The dialect Läjesboa is still spoken by a few people in Träslövsläge. In Denmark it is regarded as a Danish dialect. Läjesboa is a remainder from the time before Swedish culture began to influence Halland County. Halland came under Swedish rule during the end of the 17th century.

== History ==
The first time this fishing village was mentioned was in 1558–1559. Back then it had the name Tøllen. Two fishing teams consisting of seven men in total fished from Tøllen.
A land reform was held in 1833. Its purpose was to give every farmer coherent pieces of land. This land reform encompassed every village in the country.

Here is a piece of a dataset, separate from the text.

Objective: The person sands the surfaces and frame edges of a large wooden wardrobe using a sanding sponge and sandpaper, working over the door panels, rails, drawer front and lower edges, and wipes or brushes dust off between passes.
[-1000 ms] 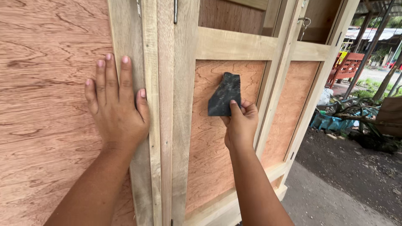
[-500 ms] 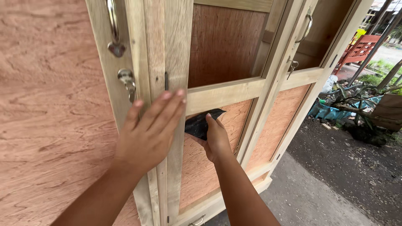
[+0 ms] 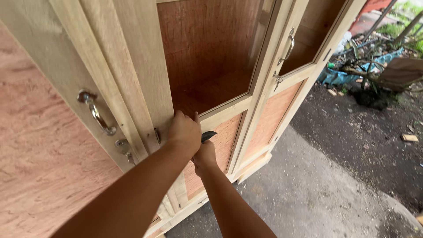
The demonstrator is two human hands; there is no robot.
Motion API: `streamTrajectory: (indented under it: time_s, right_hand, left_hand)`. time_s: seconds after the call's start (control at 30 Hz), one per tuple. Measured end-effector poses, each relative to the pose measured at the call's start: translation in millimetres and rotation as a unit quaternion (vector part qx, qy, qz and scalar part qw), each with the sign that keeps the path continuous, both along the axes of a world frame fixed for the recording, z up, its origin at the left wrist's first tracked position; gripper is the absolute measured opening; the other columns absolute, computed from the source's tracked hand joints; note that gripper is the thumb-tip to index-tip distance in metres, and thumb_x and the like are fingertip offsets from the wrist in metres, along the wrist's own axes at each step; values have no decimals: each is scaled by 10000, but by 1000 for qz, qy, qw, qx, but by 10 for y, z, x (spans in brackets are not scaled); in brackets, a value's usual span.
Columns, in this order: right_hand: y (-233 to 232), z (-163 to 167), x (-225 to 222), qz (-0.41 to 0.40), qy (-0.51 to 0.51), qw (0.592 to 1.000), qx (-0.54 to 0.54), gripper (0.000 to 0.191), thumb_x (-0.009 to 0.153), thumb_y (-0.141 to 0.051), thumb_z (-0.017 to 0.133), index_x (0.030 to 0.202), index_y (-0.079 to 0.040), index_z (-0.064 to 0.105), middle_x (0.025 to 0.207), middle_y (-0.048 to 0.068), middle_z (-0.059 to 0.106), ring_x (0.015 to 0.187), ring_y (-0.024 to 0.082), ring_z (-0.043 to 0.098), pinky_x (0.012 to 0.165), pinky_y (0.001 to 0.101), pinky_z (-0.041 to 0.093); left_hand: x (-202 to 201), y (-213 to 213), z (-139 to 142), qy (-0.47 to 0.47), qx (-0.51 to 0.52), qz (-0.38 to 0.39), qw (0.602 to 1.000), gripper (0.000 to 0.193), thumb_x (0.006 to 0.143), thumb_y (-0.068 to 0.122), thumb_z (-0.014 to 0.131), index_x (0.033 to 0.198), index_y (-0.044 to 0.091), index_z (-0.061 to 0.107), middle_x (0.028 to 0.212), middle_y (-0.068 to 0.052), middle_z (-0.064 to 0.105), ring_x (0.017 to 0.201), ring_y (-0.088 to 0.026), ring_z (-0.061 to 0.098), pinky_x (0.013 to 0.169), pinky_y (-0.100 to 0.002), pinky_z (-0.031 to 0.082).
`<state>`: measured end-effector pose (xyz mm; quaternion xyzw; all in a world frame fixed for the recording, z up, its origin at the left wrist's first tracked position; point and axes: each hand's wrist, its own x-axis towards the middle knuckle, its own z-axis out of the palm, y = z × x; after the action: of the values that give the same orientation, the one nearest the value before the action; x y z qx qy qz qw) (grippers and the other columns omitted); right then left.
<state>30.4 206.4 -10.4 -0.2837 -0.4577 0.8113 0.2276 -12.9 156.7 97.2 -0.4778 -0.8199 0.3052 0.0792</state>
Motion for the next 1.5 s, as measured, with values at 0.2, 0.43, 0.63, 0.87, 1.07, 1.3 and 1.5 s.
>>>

Until Träslövsläge got a proper harbour of its own, the boats were anchored to the islets Rödskär and Svartskär. Rödskär och Svartskär means Red Islet and Black Islet in Swedish.

They started to build the harbour between 1876 and 1880. A harbour pier was built and a harbour depth of 5–6 feet was established. But this harbour only served its purpose partly. Between 1913 and 1922 a more significant harbour was built. Thereafter the harbour has been improved and has been rebuilt on a number of occasions.